Background information
- Origin: United Kingdom
- Genres: Acid jazz, funk, soul, trip hop
- Years active: 1993–1996, 1998–1999, 2024
- Label: Island
- Past members: Norman Cook Ashley Slater Jesse Graham

= Freak Power (band) =

United Kingdom band

Freak Power was a band founded by bassist Norman Cook (later known as Fatboy Slim), Ashley Slater (vocalist and trombonist), and backing vocalist Jesse Graham. Their music was a mix of acid jazz, funk, soul, and trip hop. Although not credited, the London-based session bass player Dale Davis recorded bass and guitar on their debut album Drive-Thru Booty.

==Discography==
The single "Turn On, Tune In, Cop Out" was a minor hit on the UK Singles Chart when released in 1993. There was renewed interest in the track after TV exposure in the 1995 Levi's jeans television advert "Taxi" directed by Baillie Walsh.

The band released two albums: Drive-Thru Booty in 1994 and More of Everything for Everybody in 1996. The debut album featured the hit singles "Turn On, Tune In, Cop Out" and "Rush", released on 4th and Broadway. The title of the former is a play on Timothy Leary's "Turn on, tune in, drop out".

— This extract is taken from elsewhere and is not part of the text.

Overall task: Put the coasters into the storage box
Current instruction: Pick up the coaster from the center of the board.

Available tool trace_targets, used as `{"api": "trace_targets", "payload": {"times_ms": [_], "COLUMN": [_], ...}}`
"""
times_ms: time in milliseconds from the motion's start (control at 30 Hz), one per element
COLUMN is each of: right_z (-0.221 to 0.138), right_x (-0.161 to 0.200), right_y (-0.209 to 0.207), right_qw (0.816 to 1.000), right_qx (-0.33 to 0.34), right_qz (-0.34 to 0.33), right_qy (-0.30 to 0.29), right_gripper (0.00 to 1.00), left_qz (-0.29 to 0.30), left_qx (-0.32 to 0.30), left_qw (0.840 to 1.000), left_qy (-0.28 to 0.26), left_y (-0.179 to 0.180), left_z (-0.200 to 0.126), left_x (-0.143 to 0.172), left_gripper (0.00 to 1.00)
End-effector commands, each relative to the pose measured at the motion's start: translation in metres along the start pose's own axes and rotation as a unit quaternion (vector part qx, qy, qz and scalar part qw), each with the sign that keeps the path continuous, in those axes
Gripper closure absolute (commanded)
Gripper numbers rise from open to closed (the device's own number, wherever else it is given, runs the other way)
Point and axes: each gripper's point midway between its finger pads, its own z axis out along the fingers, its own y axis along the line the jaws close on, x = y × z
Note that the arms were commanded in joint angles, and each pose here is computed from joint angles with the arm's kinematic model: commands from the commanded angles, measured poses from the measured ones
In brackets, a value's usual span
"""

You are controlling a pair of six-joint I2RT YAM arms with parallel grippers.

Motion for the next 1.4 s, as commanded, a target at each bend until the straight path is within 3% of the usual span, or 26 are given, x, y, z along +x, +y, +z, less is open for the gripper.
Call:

"Song #6" from the band's follow-up album was featured in the 2004 movie Code 46. The song "Waiting for the story to end" was used in a Norwegian beer commercial in the 1990s, for a beer from the E.C Dahls brewery in Trondheim.

===Studio albums===

| Title | Album details | Peak chart positions |  |  |  |  |  |  |
| UK | AUT | GER | NED | NZ | SCO | SWI |
| Drive-Thru Booty | Released: 8 April 1994; Label: 4th & Broadway (#BR606); Formats: LP, CS, CD; | 11 | 29 | 32 | 66 | 36 | 33 | 31 |
| More of Everything for Everybody | Released: 22 June 1996; Label: 4th & Broadway (#BR619); Formats: LP, CS. CD; | 100 | — | — | — | — | — | 34 |
"—" denotes items that did not chart or were not released in that territory.

===Compilation albums===

| Title | Album details |
|---|---|
| Turn On, Tune In, Cop Out | Released: 2000; Label: Spectrum Music (#544 274-2); Formats: CD; |

===Singles===

Year: Title; Peak chart positions; Certifications; Album
UK: BEL; EUR; FRA; GER; IRE; NED; NZ; SCO; SWI
1993: "Turn On, Tune In, Cop Out"; 29; —; 99; —; —; —; —; —; —; —; Drive-Thru Booty
1994: "Rush"; 62; —; —; —; —; —; —; —; —; —
"Get in Touch": 88; —; —; —; —; —; —; —; —; —
1995: "Turn On, Tune In, Cop Out" (re-issue); 3; 26; 11; 33; 21; 4; 23; 17; 4; 36; UK: Silver;
1996: "New Direction"; 60; —; —; —; —; —; —; —; 68; —; More of Everything for Everybody
"Can You Feel It?": 152; —; —; —; —; —; —; —; —; —
1998: "No Way"; 29; —; 80; —; —; —; —; —; 36; —; Non-album single
"—" denotes items that did not chart or were not released in that territory.